Up to and including the line containing "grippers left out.", set down each line of the entries below exactly, starting from the first, and leave out the rest.

--- The data ---

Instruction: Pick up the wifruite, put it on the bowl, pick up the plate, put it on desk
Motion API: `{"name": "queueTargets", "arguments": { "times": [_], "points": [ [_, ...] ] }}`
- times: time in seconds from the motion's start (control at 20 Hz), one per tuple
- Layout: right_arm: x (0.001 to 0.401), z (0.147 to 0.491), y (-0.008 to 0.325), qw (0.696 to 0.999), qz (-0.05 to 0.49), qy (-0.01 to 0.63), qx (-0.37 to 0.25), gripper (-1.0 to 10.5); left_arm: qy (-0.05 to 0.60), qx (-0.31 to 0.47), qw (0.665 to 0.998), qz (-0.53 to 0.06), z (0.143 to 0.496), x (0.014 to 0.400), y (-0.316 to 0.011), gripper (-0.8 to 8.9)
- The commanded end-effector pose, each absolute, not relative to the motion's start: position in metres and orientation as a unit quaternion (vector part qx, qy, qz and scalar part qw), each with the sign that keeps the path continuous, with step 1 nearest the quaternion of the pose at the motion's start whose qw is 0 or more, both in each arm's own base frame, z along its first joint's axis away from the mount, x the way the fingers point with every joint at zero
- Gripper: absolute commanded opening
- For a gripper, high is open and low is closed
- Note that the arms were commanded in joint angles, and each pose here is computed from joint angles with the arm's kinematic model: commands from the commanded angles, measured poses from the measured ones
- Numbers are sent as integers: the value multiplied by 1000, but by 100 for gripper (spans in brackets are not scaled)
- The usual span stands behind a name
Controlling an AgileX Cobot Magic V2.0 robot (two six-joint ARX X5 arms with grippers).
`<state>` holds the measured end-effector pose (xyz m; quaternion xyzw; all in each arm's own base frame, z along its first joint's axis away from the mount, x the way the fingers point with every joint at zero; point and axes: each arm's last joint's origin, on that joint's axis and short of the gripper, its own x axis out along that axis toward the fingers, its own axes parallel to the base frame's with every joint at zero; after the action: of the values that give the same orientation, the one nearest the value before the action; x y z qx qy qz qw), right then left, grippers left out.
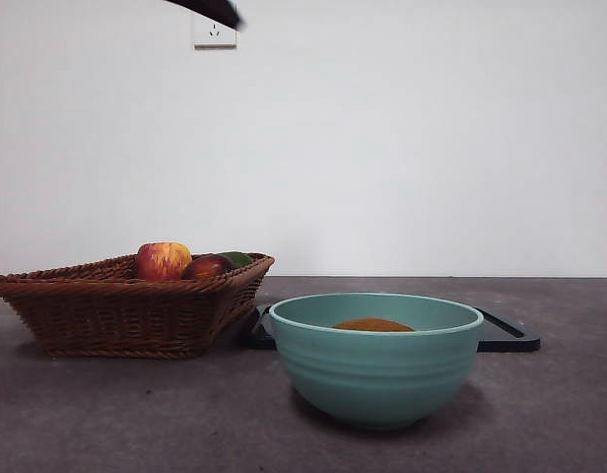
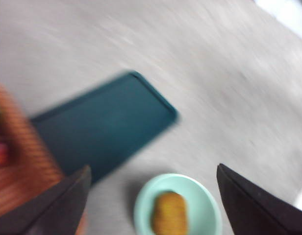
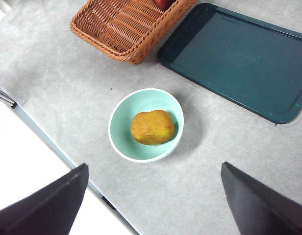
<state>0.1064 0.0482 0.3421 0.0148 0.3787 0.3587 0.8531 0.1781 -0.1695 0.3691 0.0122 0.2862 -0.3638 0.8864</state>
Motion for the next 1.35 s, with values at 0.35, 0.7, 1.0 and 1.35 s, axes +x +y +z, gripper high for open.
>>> {"name": "queueTargets", "arguments": {
  "times": [0.35, 0.7, 1.0, 1.35],
  "points": [
    [106, 348, 49, 856, 360, 371, 17, 432, 263, -18, 921, -289, 395, 149, -95, 411],
    [106, 348, 49, 856, 360, 371, 17, 432, 304, -39, 880, -362, 343, 111, -74, 410],
    [105, 347, 48, 854, 359, 377, 18, 432, 364, -37, 829, -423, 319, 89, -66, 406],
    [104, 346, 48, 850, 358, 387, 19, 432, 367, -36, 828, -423, 319, 87, -65, 405]
  ]
}}
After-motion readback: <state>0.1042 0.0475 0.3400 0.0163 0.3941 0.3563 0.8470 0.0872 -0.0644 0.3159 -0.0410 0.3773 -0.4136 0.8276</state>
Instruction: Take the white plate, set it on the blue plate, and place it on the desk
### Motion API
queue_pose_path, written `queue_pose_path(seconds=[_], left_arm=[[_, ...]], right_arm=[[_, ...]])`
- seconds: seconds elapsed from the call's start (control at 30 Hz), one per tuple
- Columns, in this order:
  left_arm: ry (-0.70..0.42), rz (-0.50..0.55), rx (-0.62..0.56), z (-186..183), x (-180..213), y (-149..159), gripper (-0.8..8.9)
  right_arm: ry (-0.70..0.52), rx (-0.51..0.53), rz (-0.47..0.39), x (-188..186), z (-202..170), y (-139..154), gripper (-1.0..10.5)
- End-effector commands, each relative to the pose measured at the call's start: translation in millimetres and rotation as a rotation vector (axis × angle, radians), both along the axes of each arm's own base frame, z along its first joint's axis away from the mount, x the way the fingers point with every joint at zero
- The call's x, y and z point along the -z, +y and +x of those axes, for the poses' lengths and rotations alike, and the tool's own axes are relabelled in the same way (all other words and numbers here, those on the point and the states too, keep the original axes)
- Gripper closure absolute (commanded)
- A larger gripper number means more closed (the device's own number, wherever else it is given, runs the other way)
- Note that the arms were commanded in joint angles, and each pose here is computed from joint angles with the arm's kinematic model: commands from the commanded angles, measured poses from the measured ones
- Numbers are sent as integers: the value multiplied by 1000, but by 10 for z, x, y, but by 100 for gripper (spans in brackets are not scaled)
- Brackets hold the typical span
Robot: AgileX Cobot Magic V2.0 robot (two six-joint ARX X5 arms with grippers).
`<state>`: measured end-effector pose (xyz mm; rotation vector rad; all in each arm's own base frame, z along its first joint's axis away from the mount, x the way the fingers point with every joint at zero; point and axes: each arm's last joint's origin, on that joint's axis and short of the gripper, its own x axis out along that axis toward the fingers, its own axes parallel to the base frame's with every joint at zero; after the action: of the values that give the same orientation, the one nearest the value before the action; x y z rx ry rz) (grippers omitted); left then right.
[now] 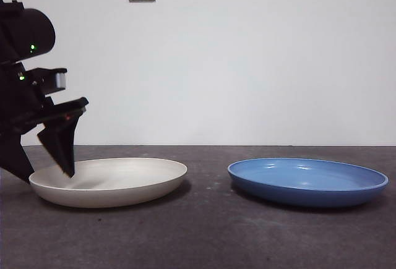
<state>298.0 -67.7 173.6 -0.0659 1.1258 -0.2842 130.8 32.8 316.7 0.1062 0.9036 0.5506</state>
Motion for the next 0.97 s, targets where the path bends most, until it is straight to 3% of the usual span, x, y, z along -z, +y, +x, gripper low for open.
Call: queue_pose_path(seconds=[0.03, 0.27, 0.5, 0.7, 0.97], left_arm=[[21, -7, -21, 48, 39, -16, 558], [11, -10, -23, 57, 35, -17, 806], [-17, -37, -62, 67, -26, -12, 805], [-122, -86, -90, 38, -345, -8, 805], [-217, -287, -37, -20, -988, -125, 805]], right_arm=[[-17, 0, 10, -55, 12, 7, 480], [-17, 0, 10, -55, 10, 7, 481], [-16, 1, 10, -54, 11, 7, 481], [-17, 1, 9, -54, 12, 7, 481], [-16, 1, 9, -54, 11, 7, 481]])
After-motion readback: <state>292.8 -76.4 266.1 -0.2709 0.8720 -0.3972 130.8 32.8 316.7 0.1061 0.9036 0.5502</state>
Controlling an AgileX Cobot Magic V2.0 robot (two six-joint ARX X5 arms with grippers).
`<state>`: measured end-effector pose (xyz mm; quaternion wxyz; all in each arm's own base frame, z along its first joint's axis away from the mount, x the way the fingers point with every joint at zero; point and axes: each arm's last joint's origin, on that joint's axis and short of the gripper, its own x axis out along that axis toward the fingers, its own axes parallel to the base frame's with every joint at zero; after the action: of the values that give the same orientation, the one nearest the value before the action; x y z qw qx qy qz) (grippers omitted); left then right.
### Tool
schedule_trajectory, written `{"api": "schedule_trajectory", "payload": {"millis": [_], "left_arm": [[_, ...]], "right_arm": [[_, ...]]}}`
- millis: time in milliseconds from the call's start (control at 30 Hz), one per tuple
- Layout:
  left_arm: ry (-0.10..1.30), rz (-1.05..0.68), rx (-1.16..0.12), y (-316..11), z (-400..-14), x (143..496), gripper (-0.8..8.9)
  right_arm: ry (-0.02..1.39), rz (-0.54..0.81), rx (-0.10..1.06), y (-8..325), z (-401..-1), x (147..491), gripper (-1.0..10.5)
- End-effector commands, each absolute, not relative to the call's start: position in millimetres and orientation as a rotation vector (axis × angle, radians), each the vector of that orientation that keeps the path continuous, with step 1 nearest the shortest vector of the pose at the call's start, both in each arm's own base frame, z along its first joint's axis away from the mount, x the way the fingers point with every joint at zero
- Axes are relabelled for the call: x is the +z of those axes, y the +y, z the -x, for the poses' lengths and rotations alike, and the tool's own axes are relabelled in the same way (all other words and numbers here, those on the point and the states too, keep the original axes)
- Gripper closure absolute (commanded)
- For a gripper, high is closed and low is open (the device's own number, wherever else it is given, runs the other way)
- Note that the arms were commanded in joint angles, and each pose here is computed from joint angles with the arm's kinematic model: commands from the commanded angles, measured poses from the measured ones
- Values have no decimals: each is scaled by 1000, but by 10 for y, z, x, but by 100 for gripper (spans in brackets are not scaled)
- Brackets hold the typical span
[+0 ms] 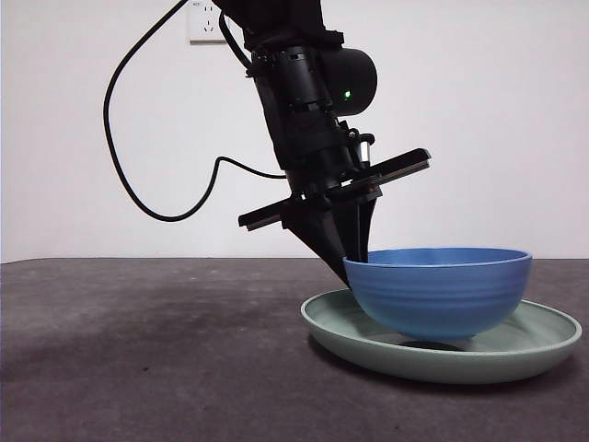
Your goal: Pick up the blue bowl, put it on the green plate, put it on desk
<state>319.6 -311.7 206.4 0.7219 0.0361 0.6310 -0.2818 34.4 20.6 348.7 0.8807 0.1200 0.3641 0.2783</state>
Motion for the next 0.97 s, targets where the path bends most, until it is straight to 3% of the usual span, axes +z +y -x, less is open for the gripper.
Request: {"api": "schedule_trajectory", "payload": {"millis": [33,300,533,700,967], "left_arm": [[1367,-83,-644,-3216,-3221,2036,797],[1363,-106,-662,-3226,-3206,2036,768],[1361,-108,-664,-3225,-3208,2036,510],[1390,-107,-639,-3153,-3248,2118,382],[1417,-161,-648,-3034,-3281,2497,355]], "right_arm": [[732,-235,592,204,-330,3536,411],[732,-235,591,204,-330,3536,411],[732,-235,590,204,-330,3536,411],[732,-234,589,204,-330,3536,411],[731,-230,579,201,-332,3535,411]]}}
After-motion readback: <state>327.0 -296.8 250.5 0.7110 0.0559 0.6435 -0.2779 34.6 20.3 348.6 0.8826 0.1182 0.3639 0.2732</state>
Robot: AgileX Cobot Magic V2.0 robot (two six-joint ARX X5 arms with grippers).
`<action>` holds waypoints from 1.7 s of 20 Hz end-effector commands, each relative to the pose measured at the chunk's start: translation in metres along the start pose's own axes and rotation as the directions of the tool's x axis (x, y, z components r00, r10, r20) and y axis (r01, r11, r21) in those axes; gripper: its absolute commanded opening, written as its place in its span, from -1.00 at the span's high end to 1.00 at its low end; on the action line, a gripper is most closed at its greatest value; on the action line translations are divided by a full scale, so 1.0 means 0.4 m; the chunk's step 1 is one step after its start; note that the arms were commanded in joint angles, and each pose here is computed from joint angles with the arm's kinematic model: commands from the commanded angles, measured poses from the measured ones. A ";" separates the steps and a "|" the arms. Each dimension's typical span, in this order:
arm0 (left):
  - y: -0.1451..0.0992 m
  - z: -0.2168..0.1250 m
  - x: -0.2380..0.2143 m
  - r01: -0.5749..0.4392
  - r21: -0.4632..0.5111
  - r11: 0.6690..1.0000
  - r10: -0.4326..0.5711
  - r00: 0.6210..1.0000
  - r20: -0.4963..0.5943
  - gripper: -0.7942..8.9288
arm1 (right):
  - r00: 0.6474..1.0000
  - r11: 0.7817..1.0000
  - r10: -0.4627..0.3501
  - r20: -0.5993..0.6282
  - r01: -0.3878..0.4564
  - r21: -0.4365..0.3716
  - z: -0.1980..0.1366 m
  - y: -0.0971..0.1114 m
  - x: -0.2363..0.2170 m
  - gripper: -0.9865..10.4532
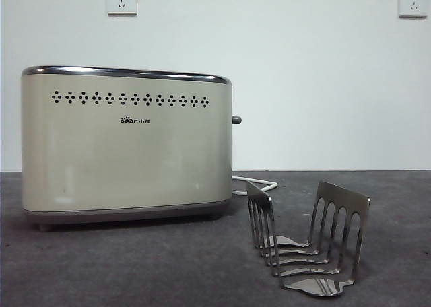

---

Result of the task:
Instruction: Pick up the wifruite, put it on the bowl, pick up the plate, put it on desk
Motion API: `{"name": "queueTargets", "arguments": { "times": [_], "points": [ [_, ...] ] }}`
- times: time in seconds from the motion's start (control at 20 Hz), one per tuple
- Layout: right_arm: x (0.001 to 0.401), z (0.147 to 0.491), y (-0.008 to 0.325), qw (0.696 to 0.999), qz (-0.05 to 0.49), qy (-0.01 to 0.63), qx (-0.37 to 0.25), gripper (-1.0 to 10.5); left_arm: qy (-0.05 to 0.60), qx (-0.31 to 0.47), qw (0.665 to 0.998), qz (-0.53 to 0.06), z (0.143 to 0.496), x (0.014 to 0.400), y (-0.316 to 0.011), gripper (-0.8 to 8.9)
- The commanded end-effector pose, each absolute, not relative to the motion's start: position in metres and orientation as a unit quaternion (vector part qx, qy, qz and scalar part qw), each with the sign that keeps the path continuous, with step 1 nearest the quaternion of the pose at the motion's start whose qw is 0 or more, both in each arm's own base frame, z along its first joint's axis away from the mount, x the way the fingers point with every joint at zero
- Gripper: absolute commanded opening
- For a gripper, high is open and low is closed
- Note that the arms were commanded in joint angles, and each pose here is computed from joint angles with the arm's kinematic model: commands from the commanded angles, measured poses from the measured ones
- Numbers are sent as integers: the value multiplied by 1000, but by 100 for gripper (spans in brackets are not scaled)
- The usual span stands behind a name
Controlling an AgileX Cobot Magic V2.0 robot (two six-joint ARX X5 arms with grippers).
`<state>` holds the measured end-effector pose (xyz m; quaternion xyzw; all in each arm's own base frame, z along its first joint's axis away from the mount, x the way the fingers point with every joint at zero; point and axes: each arm's last joint's origin, on that joint's axis and short of the gripper, its own x axis out along that axis toward the fingers, its own axes parallel to the base frame's with every joint at zero; after the action: of the values that give the same orientation, the one nearest the value before the action; x y z qx qy qz qw), right then left, grippers left out.

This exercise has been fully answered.